▸ TASK OBJECTIVE: Please give back, exactly as written, the lines from the line with "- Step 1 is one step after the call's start" to the line with "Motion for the" in the listing below, leaving out all pictures.

▸ GIVEN MATERIAL:
━━━━━━━━━━━━━━━━━━━━

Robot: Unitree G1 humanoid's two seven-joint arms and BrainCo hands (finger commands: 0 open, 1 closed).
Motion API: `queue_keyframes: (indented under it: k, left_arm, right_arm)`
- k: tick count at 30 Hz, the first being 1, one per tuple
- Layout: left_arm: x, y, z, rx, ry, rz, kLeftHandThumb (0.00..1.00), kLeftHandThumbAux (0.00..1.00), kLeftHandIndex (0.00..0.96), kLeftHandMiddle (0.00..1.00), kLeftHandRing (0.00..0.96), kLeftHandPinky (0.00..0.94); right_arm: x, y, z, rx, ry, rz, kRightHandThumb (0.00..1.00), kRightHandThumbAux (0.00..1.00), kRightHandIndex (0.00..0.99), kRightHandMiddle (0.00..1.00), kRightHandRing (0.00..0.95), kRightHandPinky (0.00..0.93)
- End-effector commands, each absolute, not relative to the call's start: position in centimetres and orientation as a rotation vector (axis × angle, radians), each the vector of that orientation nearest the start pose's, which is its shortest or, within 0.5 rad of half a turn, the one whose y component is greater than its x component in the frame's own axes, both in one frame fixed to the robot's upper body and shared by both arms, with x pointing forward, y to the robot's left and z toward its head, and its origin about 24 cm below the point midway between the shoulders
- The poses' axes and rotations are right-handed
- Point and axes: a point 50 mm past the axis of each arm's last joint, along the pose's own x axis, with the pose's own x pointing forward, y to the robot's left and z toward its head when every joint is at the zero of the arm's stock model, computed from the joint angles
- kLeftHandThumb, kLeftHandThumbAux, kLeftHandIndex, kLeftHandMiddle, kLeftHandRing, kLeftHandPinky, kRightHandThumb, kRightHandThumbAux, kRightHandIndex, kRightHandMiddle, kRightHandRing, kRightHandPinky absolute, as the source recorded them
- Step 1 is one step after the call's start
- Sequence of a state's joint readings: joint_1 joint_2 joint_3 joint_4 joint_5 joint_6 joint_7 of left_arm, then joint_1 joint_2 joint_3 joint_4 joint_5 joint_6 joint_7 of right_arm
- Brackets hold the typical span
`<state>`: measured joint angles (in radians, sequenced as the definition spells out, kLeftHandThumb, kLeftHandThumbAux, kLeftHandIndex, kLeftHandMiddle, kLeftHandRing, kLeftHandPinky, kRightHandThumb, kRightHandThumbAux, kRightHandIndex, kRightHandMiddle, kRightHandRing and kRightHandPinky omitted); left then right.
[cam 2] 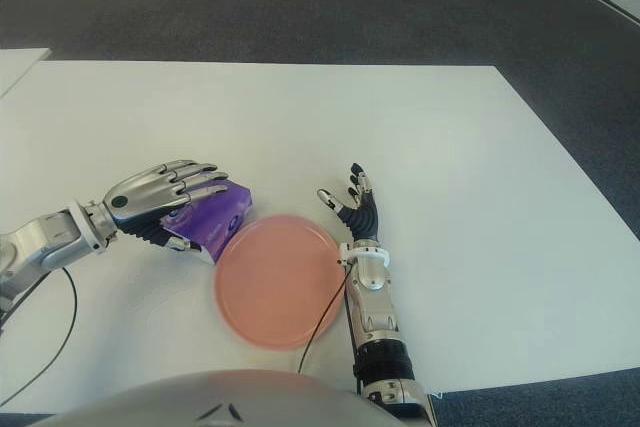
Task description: Put the tissue paper into the plate.
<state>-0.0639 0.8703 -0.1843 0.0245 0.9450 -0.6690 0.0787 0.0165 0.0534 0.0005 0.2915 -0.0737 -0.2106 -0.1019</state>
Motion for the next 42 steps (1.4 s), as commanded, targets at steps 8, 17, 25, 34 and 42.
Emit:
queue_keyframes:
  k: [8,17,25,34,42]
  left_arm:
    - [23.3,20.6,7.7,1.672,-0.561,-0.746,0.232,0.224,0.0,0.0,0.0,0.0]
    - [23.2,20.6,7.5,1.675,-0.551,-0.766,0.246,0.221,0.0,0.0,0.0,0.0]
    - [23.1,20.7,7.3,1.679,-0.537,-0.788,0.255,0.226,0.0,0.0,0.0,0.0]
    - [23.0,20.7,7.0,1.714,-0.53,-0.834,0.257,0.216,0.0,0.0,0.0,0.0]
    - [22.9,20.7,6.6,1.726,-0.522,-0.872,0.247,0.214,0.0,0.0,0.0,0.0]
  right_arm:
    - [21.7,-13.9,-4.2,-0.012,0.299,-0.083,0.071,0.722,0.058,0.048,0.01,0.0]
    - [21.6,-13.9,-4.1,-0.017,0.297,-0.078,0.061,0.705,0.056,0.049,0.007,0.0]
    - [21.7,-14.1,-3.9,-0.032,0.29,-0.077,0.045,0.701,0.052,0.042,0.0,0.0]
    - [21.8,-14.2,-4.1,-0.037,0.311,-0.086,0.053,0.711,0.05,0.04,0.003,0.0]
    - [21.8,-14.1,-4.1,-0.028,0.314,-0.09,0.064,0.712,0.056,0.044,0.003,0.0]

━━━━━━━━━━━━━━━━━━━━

▸ FINISHED TASK:
- Step 1 is one step after the call's start
- Sequence of a state's joint readings: joint_1 joint_2 joint_3 joint_4 joint_5 joint_6 joint_7 of left_arm, then joint_1 joint_2 joint_3 joint_4 joint_5 joint_6 joint_7 of right_arm
- Brackets hold the typical span
`<state>`: measured joint angles (in radians, sequenced as the definition spells out, kLeftHandThumb, kLeftHandThumbAux, kLeftHandIndex, kLeftHandMiddle, kLeftHandRing, kLeftHandPinky, kRightHandThumb, kRightHandThumbAux, kRightHandIndex, kRightHandMiddle, kRightHandRing and kRightHandPinky omitted); left then right.
[cam 2] 
Task description: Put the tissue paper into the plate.
<state>-0.0639 0.8703 -0.1843 0.0245 0.9450 -0.6690 0.0787 0.0165 0.0534 0.0005 0.2915 -0.0737 -0.2106 -0.1019</state>
Motion for the next 42 steps (1.4 s), as commanded, targets at steps 8, 17, 25, 34 and 42.

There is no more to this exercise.